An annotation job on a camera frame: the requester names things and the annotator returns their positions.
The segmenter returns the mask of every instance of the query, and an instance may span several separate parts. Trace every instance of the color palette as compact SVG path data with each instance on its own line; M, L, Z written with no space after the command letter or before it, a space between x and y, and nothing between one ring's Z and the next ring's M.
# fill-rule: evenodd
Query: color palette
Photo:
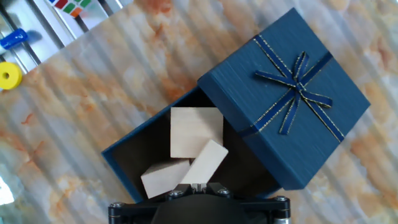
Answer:
M61 9L63 12L76 17L87 7L91 0L49 0L51 5Z

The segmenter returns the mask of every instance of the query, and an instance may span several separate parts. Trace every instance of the blue object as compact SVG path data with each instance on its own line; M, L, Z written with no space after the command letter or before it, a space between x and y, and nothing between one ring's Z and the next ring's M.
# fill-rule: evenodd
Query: blue object
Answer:
M27 41L28 36L23 29L17 29L10 33L7 37L0 40L0 45L6 50L13 48L14 46Z
M275 102L260 118L249 128L240 132L241 136L244 138L251 134L256 134L265 128L271 121L277 116L283 109L283 107L290 104L289 110L285 115L285 119L280 128L281 134L288 134L290 127L292 126L293 120L295 118L299 104L303 99L304 102L312 109L312 111L318 116L320 121L329 129L329 131L334 135L339 142L344 140L344 134L336 127L333 121L328 117L328 115L321 108L331 108L332 99L327 96L322 96L316 93L311 93L306 90L306 86L312 80L312 78L317 75L321 69L333 58L330 52L326 53L322 59L317 62L312 68L307 72L307 65L309 61L309 56L303 52L298 57L293 72L287 68L286 64L281 61L278 55L275 54L273 49L267 43L267 41L262 38L261 35L254 37L254 41L260 46L261 50L267 55L268 59L278 68L281 75L274 75L267 72L256 71L256 75L260 75L264 78L283 83L287 85L289 90L281 97L277 102Z
M292 93L289 97L295 97L291 86L259 77L256 71L278 75L273 78L282 79L280 70L293 70L296 58L302 52L310 56L310 68L329 54L295 9L260 35L287 68L278 69L277 63L273 63L252 39L198 81L199 87L237 131L258 123L259 118L285 93ZM333 99L333 107L325 113L344 136L370 105L333 58L320 74L305 83L308 83L305 88L309 92ZM287 114L288 110L289 107L284 107L280 113ZM340 140L331 134L309 106L302 105L295 112L295 121L288 135L279 134L283 116L273 116L269 121L261 131L246 136L245 143L285 190L304 188Z
M299 82L309 93L302 91L303 96L300 97L331 106L325 109L325 113L343 135L369 107L367 99L330 57L295 9L260 35L287 66L286 69L303 78L291 78L291 74L286 72L287 78L284 79L276 66L278 64L271 62L254 39L250 40L202 76L192 91L103 152L103 157L135 202L147 198L141 175L152 164L170 160L170 109L173 106L217 106L226 119L223 144L229 153L210 181L220 182L239 195L261 197L281 187L285 190L304 188L340 143L304 103L296 111L288 113L289 106L277 111L289 114L288 117L295 114L294 122L292 120L286 126L288 130L290 128L288 134L284 131L285 134L279 133L284 116L278 115L273 116L264 128L258 128L255 134L239 137L240 131L255 124L264 112L289 92L292 88L289 85ZM300 74L307 70L294 70L297 58L298 63L307 63L312 68L325 55L329 56L326 58L328 63L311 80L306 80L310 76ZM283 80L283 83L270 78ZM303 88L294 90L291 91L292 97L298 102L296 92ZM321 96L316 98L311 93ZM323 96L333 99L333 105Z

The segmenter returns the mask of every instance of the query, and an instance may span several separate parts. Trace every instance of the rectangular wooden block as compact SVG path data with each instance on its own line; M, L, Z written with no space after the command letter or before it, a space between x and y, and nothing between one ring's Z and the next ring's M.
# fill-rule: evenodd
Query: rectangular wooden block
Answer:
M152 165L142 176L148 198L173 190L189 171L188 159Z
M171 157L196 158L210 139L223 143L223 115L217 108L171 109Z
M227 154L226 148L213 140L208 141L199 156L193 161L181 184L207 183Z

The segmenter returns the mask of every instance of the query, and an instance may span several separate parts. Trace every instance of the blue box lid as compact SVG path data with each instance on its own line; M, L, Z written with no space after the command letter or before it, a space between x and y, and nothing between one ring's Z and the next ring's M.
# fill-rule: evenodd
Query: blue box lid
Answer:
M245 143L285 190L302 189L370 104L295 9L262 31L260 36L251 39L202 76L198 86L209 96L232 127L244 135ZM328 63L313 68L314 65L320 65L327 55L330 56ZM272 62L268 56L284 63L286 68L279 67L279 71L277 67L280 63ZM321 68L313 79L306 80L306 93L299 91L302 88L295 91L297 88L292 88L290 81L281 78L284 72L299 72L299 69L294 70L294 65L300 56L302 57L298 64L308 59L305 73L311 68ZM267 78L261 77L256 75L258 70L271 75ZM288 91L292 91L292 99L297 96L295 93L302 93L298 94L301 103L295 116L292 116L293 111L289 111L294 119L289 133L280 134L282 123L288 122L284 122L284 119L288 110L291 110L291 103L284 104L287 106L272 119L267 118L271 112L263 118L261 116L267 114L266 111ZM317 103L314 109L311 109L310 106L314 105L311 100L325 104L330 102L325 98L317 98L317 95L311 95L311 98L306 98L309 102L307 103L304 99L308 96L306 94L310 93L331 98L331 108L319 110L321 107L318 105L321 104ZM260 131L254 134L245 135L242 131L252 131L253 124L262 122L266 125L257 127Z

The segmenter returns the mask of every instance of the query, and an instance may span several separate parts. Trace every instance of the ribbon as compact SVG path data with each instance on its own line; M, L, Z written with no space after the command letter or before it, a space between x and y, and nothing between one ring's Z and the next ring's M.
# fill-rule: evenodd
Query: ribbon
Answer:
M333 58L331 53L326 53L325 56L318 61L318 63L305 72L310 57L307 55L307 53L303 52L300 56L298 56L292 72L287 68L286 64L278 57L278 55L274 52L266 40L262 38L261 35L255 36L254 41L258 46L260 46L262 51L267 55L268 59L282 74L282 76L273 75L271 73L258 70L256 71L256 75L273 80L275 82L283 83L290 88L253 125L251 125L250 128L239 132L239 134L242 137L246 137L261 132L283 110L283 108L290 104L289 110L287 111L282 126L279 130L281 134L288 134L290 127L294 122L300 102L304 101L316 114L316 116L318 116L322 123L329 129L334 137L339 140L339 142L344 140L344 134L341 133L341 131L322 109L331 108L333 102L332 99L316 93L311 93L305 89L312 78L315 77L315 75L317 75L321 69Z

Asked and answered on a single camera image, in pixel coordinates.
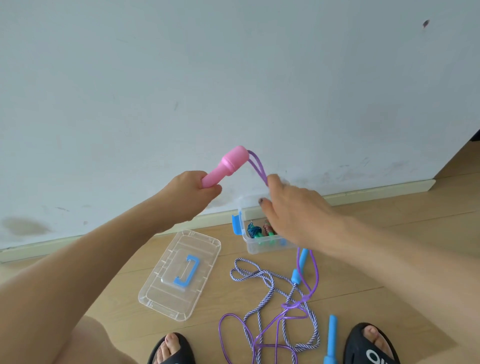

= = = = =

• _Your instructions_
Using the material, show each line where the string "color" can be found.

• _Your solution_
The segmenter returns the mask of every instance of the query, and an instance may span several separate parts. Trace every instance of the color palette as compact SVG path data with each instance on its own line; M, L, Z written with no space after the command letter or before it, a space between x and y, and nothing between one ring's Z and the next ring's M.
Query: color palette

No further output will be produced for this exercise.